First I read in the data for 2000 and 2013.
water.2000 = read.csv('CoT_Water_Consumption/Water_Consumption_2000.csv', header = T)
water.2013 = read.csv('CoT_Water_Consumption/Water_Consumption_2013.csv', header = T)
There is data for commercial accounts and residential accounts. The ammounts are all in metres cubed. Here’s a quick look at the data for the first 3 wards.
city.ward | year | residential.accounts | annual.residential.usage | average.residential.usage |
---|---|---|---|---|
1 | 2000 | 8001 | 3205060 | 400.58 |
2 | 2000 | 9909 | 3567371 | 360.01 |
3 | 2000 | 10389 | 2821739 | 271.61 |
city.ward | year | commercial.accounts | annual.commercial.usage | average.commercial.usage |
---|---|---|---|---|
1 | 2000 | 148 | 4730288 | 31961.41 |
2 | 2000 | 245 | 12607962 | 51461.07 |
3 | 2000 | 97 | 3094197 | 31898.94 |
Here is a quick plot of average water consumption over the years. I faceted the data according to whether it was residential or commercial use.
So the ammount of average water consumption looks like it has been going down over the years. This is a little unexpected and heartening for me. I was also interested in seeing how the water consumption varies throughout the different wards of Toronto. Who is using the most water? I thought a good visualization of this would be to construct a heat map of the water consumption. To do this I used the GIS information for ward boundaries available at open data Toronto.
First read in the shape file and rotate it so that the topmost boundary is more or less flat.
library(maptools)
ward.map = readShapeSpatial('gcc/icitw_wgs84.shp',
proj4string = CRS("+proj=longlat +datum=WGS84") )
ward.map = elide(ward.map, rotate=13)
Next I use fortify to turn the spatial object into a data frame. Then I use ggplot to map it and the polygons that are the ward boundaries.
library(rgeos)
ward.map.df = fortify(ward.map, region = "SCODE_NAME")

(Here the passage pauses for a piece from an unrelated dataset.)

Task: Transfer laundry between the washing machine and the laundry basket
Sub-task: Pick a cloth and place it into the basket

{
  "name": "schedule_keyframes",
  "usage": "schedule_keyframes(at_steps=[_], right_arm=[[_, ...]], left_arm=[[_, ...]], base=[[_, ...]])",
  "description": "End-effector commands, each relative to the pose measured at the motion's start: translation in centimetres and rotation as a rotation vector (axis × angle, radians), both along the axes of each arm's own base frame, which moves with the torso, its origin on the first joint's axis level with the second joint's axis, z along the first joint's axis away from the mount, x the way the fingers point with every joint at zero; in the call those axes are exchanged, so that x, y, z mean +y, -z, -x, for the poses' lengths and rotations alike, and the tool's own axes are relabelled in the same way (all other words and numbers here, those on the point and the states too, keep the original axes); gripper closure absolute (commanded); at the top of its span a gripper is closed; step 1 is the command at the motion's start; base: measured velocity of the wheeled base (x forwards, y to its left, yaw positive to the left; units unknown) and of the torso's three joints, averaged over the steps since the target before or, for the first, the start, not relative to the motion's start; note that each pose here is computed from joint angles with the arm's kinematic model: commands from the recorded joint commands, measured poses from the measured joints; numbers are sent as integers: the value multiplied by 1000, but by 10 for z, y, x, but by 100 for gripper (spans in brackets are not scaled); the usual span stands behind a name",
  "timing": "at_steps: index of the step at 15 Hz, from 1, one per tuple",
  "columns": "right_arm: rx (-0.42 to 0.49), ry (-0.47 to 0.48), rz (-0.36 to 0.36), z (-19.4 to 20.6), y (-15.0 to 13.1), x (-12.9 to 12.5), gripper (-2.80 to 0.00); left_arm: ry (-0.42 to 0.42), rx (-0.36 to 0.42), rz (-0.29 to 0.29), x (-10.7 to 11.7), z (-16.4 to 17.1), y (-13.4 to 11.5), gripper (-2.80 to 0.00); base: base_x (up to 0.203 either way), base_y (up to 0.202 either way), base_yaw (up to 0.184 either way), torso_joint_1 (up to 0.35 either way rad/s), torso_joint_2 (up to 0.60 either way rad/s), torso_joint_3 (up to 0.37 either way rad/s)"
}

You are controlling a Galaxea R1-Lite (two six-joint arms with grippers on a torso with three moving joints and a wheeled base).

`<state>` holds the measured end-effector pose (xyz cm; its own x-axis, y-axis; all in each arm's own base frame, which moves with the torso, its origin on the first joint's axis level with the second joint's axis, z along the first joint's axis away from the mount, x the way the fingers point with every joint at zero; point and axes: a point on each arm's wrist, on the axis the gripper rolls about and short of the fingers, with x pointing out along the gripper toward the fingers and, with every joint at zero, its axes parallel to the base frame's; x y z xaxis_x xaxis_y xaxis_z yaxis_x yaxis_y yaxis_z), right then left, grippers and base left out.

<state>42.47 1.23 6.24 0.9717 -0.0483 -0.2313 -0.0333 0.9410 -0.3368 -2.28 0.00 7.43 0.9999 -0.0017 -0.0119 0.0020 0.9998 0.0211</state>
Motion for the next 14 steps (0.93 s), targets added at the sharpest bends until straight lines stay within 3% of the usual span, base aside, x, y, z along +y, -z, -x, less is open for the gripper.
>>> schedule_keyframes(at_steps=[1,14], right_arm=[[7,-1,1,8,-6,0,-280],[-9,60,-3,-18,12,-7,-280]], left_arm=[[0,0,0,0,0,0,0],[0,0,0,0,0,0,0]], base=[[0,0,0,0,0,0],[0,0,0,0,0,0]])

ward.map.df$id = as.integer(ward.map.df$id) #fixes ward labels
ggplot(data=ward.map.df, aes(x=long, y=lat, group=group)) +
geom_polygon(fill = NA, colour = 'black') +
map.theme #theme for map plots not defined here
This looks very basic. I’ll add the ward numbers to each ward and make that heat map. The first step is to merge the water data and map data together. I also find the centroids of each polygon and label them according to the ward. I will use this labeling to identify the wards in the final plot.
# merge the water data and map data together
total.df = merge(ward.map.df, water, by.x = 'id', by.y = 'city.ward')
total.df = total.df[order(total.df$order), ]
#find centroids of polygons for ward labelling
centroids = as.data.frame(gCentroid(ward.map, byid = T))
# keep track of which polygon the centroid is in
centroids[['id']] = ward.map@data$SCODE_NAME
Now I can make that heat map. Here are the residential maps. (I didn’t include the code for the 2013 map since it would be redundant.)
total.df.2000 = total.df[total.df$year==2000,]
pAverageResidential <- ggplot(data = total.df.2000, aes(x = long, y = lat, group = group)) +
geom_polygon(aes(fill = average.residential.usage), color = 'red', alpha = 0.6) +
scale_fill_gradient(name = 'Average residential\nusage in metres cubed',
low = "cyan3", high = "blue3") +
labs(title = "Average Toronto Residential Water Usage in 2000")
pAverageResidential +
map.theme + #theme for a map plot I defined earlier
geom_text(aes(x=x,y=y, group=NULL, label=id), data = centroids, size=2) #ward labels
So water consumption throughout Toronto has gone down but still the downtown core definitely seems to be using the most water. And in particular, ward 20, the Trinity-Spadina area of Toronto is using quite a bit more water per person than the rest of Toronto. I really don’t have any good idea why this might be. I initially thought the wealthier areas of Toronto would consume more water. The simplest factor I had in mind was swimming pools. But it looks like this does not matter so much.
Here are the maps for commercial water consumption.
It looks like ward 2, Etobicoke, is the heavy user of water commercially. Any ideas why this would be the case?